### What is required
An exact restatement of the data below, with the pictures removed, is the required answer.
[Records for this exercise Boundary: Start]
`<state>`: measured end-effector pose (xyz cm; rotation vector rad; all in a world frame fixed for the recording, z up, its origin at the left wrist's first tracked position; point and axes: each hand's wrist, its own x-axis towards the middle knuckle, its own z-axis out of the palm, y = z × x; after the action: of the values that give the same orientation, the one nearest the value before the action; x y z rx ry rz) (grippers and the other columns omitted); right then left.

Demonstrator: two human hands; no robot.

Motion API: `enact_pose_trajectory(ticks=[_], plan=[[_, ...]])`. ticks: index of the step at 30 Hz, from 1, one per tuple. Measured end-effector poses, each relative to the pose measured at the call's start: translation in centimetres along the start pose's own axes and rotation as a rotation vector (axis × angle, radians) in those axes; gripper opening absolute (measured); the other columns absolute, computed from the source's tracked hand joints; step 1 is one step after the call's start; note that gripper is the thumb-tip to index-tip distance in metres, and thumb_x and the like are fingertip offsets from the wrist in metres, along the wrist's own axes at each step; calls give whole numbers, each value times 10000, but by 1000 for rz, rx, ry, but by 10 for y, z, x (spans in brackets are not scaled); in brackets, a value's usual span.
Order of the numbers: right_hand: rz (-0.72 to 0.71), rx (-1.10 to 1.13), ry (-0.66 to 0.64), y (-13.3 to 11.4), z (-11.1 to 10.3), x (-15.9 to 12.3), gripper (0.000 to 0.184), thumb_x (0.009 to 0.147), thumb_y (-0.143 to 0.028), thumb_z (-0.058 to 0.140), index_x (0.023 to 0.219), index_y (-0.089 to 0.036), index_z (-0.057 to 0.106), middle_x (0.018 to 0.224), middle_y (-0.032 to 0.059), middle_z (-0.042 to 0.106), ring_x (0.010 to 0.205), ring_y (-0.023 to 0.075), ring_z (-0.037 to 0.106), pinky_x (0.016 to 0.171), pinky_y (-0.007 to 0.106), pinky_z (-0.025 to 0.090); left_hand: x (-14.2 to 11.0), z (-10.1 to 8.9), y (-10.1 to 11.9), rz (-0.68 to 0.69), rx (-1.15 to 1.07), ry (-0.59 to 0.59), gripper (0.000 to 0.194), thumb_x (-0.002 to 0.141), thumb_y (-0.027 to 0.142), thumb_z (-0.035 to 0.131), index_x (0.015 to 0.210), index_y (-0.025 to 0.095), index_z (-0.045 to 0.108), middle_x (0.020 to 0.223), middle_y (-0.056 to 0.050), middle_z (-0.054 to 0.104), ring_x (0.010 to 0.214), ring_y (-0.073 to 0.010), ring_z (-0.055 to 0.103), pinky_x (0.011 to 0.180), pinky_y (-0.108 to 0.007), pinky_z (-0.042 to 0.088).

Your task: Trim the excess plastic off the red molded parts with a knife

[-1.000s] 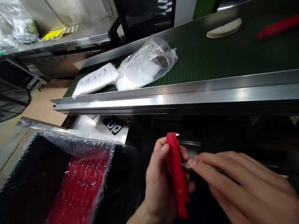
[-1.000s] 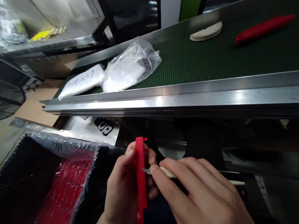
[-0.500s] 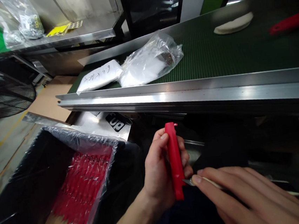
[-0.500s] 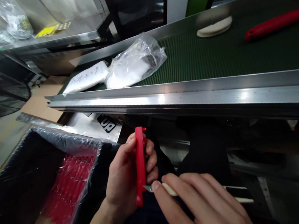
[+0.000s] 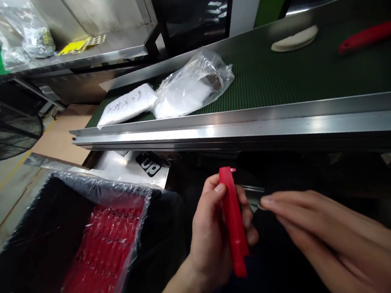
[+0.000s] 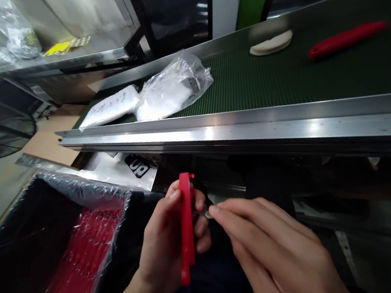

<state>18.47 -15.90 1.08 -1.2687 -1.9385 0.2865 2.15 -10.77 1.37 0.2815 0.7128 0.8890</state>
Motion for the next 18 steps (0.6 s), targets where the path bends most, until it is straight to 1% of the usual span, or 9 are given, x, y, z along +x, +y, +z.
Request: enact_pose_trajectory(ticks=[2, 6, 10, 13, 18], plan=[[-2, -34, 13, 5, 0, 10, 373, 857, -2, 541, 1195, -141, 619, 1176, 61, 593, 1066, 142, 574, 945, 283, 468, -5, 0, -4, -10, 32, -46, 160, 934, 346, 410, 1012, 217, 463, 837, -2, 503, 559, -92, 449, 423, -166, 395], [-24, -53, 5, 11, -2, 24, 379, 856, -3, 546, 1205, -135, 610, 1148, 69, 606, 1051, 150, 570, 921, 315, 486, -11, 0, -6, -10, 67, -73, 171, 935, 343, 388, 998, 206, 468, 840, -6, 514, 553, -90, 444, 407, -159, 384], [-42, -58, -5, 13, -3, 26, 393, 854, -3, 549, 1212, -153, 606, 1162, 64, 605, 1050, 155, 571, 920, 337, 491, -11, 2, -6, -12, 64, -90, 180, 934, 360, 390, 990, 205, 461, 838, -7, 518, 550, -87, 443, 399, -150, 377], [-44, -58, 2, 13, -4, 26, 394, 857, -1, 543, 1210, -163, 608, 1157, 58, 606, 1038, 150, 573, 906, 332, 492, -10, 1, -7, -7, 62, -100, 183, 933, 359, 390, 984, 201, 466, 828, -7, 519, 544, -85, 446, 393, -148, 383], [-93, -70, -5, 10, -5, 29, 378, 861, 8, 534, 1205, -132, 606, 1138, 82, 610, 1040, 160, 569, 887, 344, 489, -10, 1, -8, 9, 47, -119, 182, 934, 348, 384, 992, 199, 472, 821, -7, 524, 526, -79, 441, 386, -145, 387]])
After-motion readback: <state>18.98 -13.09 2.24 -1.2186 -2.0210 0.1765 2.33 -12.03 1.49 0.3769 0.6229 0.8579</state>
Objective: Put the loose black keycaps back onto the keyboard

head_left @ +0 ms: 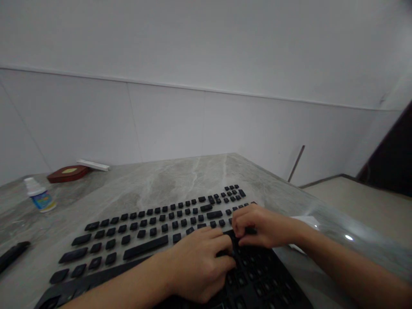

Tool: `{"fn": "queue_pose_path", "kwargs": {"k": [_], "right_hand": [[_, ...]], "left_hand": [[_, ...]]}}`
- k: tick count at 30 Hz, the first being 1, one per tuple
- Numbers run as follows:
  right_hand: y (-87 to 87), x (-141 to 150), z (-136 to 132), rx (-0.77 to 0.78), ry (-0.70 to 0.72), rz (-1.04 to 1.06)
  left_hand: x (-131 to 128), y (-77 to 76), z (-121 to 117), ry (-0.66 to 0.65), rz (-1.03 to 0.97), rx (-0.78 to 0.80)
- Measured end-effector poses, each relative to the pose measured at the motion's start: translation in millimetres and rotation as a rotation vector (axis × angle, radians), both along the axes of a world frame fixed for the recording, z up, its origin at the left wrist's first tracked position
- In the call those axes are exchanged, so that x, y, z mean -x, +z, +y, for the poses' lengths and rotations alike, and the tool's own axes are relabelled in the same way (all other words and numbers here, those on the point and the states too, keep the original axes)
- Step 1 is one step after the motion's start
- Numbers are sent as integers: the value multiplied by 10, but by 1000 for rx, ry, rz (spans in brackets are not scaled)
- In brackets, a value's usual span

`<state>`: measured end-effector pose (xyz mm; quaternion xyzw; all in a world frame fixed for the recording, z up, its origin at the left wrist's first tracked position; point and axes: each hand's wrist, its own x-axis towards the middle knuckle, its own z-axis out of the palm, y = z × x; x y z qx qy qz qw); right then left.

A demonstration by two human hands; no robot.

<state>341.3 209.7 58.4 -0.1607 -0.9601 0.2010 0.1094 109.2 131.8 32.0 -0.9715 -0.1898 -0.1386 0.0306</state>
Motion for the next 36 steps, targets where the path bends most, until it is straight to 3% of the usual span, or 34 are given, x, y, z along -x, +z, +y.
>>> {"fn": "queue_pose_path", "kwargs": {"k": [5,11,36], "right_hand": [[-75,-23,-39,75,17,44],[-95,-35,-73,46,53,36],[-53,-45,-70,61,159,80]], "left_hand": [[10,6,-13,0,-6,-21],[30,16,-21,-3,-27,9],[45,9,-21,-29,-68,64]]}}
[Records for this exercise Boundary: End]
### Response to this exercise
`<state>`: measured end-effector pose (xyz cm; rotation vector rad; all in a world frame fixed for the recording, z up, its origin at the left wrist's first tracked position; point and axes: each hand's wrist, its own x-axis towards the middle knuckle, its own z-axis out of the palm, y = z × x; after the action: of the values that give the same orientation, the one nearest the value before the action; x y z rx ry rz) (grippers and the other columns omitted); right then left.

Demonstrator: two human hands; no robot.

Motion API: `enact_pose_trajectory(ticks=[_], plan=[[_, ...]])`. ticks: index of the step at 30 Hz, from 1, one per tuple. Measured end-effector poses, each relative to the pose measured at the call's start: translation in centimetres along the start pose's own axes and rotation as a rotation vector (axis × angle, radians) in those axes; gripper opening absolute (measured); the other columns absolute, computed from the source's tracked hand joints; step 1 is one step after the call's start; note that gripper is the thumb-tip to index-tip distance in metres, and thumb_x and the like are fingertip offsets from the wrist in metres, along the wrist's own axes at each step; calls give whole numbers, each value times 10000, but by 1000 for rz, rx, ry, but by 10 for y, z, x (spans in brackets are not scaled); in brackets, a value's usual span.
Order of the numbers: right_hand: rz (-0.72 to 0.71), rx (-1.10 to 1.13), ry (-0.66 to 0.64), y (-13.3 to 11.4), z (-11.1 to 10.3), x (-15.9 to 12.3), gripper (0.000 to 0.184), thumb_x (0.009 to 0.147), thumb_y (-0.143 to 0.028), thumb_z (-0.058 to 0.140), index_x (0.023 to 0.219), index_y (-0.089 to 0.036), index_z (-0.057 to 0.106), middle_x (0.018 to 0.224), middle_y (-0.032 to 0.059), middle_z (-0.042 to 0.106), ring_x (0.010 to 0.205), ring_y (-0.023 to 0.075), ring_z (-0.037 to 0.106), pinky_x (0.016 to 0.171), pinky_y (-0.007 to 0.106), pinky_z (-0.025 to 0.090); left_hand: x (-14.2 to 11.0), z (-10.1 to 8.9), y (-10.1 to 11.9), rz (-0.68 to 0.69), rx (-1.15 to 1.07), ry (-0.59 to 0.59), gripper (0.000 to 0.194), thumb_x (-0.002 to 0.141), thumb_y (-0.027 to 0.142), thumb_z (-0.035 to 0.131), index_x (0.015 to 0.210), index_y (-0.025 to 0.095), index_z (-0.045 to 0.108), middle_x (0.020 to 0.223), middle_y (-0.056 to 0.050), middle_z (-0.054 to 0.104), ring_x (0.010 to 0.214), ring_y (-0.073 to 0.010), ring_z (-0.055 to 0.103), pinky_x (0.011 to 0.180), pinky_y (-0.108 to 0.007), pinky_z (-0.042 to 0.088).

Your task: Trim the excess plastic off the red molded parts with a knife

[-1.000s] 
[-1.000s] 
[-0.500s] 
[-0.500s] 
[+0.000s] 
[+0.000s] 

<state>18.47 -15.90 1.08 -1.2687 -1.9385 0.2865 2.15 -10.77 1.37 0.2815 0.7128 0.8890</state>
Motion for the next 18 steps (0.6 s), targets where the path bends most, until it is straight to 1% of the usual span, or 9 are given, x, y, z along +x, +y, +z.
Request: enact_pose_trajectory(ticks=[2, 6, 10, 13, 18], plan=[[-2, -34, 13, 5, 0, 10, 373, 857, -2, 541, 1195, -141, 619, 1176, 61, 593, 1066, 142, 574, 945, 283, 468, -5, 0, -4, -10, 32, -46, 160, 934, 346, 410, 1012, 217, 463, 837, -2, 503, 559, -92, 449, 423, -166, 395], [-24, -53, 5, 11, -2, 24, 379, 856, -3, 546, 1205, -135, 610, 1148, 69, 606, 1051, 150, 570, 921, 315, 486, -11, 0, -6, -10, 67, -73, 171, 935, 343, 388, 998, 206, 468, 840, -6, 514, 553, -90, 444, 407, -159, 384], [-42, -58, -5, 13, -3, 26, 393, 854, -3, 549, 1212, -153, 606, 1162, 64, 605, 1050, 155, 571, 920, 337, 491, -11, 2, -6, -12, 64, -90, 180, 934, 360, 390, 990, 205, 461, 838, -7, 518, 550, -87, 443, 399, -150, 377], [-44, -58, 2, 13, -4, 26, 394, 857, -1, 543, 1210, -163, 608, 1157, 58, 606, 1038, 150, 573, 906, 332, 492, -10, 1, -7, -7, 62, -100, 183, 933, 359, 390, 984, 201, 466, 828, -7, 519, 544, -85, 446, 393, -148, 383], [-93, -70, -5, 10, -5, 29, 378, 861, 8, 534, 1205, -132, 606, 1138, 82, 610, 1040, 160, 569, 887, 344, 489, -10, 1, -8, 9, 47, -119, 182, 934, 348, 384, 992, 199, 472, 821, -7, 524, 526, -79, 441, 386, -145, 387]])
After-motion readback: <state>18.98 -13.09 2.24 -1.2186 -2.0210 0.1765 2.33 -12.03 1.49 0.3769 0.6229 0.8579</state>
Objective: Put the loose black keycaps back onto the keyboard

head_left @ +0 ms: 

Tool: `{"fn": "queue_pose_path", "kwargs": {"k": [_], "right_hand": [[_, ...]], "left_hand": [[_, ...]]}}`
- k: tick count at 30 Hz, the first being 1, one per tuple
- Numbers run as follows:
  right_hand: y (-87 to 87), x (-141 to 150), z (-136 to 132), rx (-0.77 to 0.78), ry (-0.70 to 0.72), rz (-1.04 to 1.06)
  left_hand: x (-131 to 128), y (-77 to 76), z (-121 to 117), ry (-0.66 to 0.65), rz (-1.03 to 0.97), rx (-0.78 to 0.80)
- Measured end-effector poses, each relative to the pose measured at the motion's start: translation in millimetres and rotation as a rotation vector (axis × angle, radians), both along the axes of a world frame fixed for the recording, z up, its origin at the left wrist's first tracked position
- In the call those axes are exchanged, so that x, y, z mean -x, +z, +y, for the poses' lengths and rotations alike, and the tool's own axes are relabelled in the same way (all other words and numbers here, those on the point and the states too, keep the original axes)
- Step 1 is one step after the motion's start
- Numbers are sent as integers: the value multiplied by 10, but by 1000 for rx, ry, rz (spans in brackets are not scaled)
- In brackets, a value's usual span

`<state>`: measured end-effector pose (xyz mm; quaternion xyzw; all in a world frame fixed for the recording, z up, its origin at the left wrist's first tracked position; point and axes: each hand's wrist, its own x-axis towards the middle knuckle, its own z-axis out of the palm, y = z × x; x y z qx qy qz qw); right then left.

A demonstration by two human hands; no robot.

<state>341.3 209.7 58.4 -0.1607 -0.9601 0.2010 0.1094 109.2 131.8 32.0 -0.9715 -0.1898 -0.1386 0.0306</state>
Motion for the next 36 steps, targets where the path bends most, until it is straight to 3% of the usual span, or 34 are given, x, y, z along -x, +z, +y.
>>> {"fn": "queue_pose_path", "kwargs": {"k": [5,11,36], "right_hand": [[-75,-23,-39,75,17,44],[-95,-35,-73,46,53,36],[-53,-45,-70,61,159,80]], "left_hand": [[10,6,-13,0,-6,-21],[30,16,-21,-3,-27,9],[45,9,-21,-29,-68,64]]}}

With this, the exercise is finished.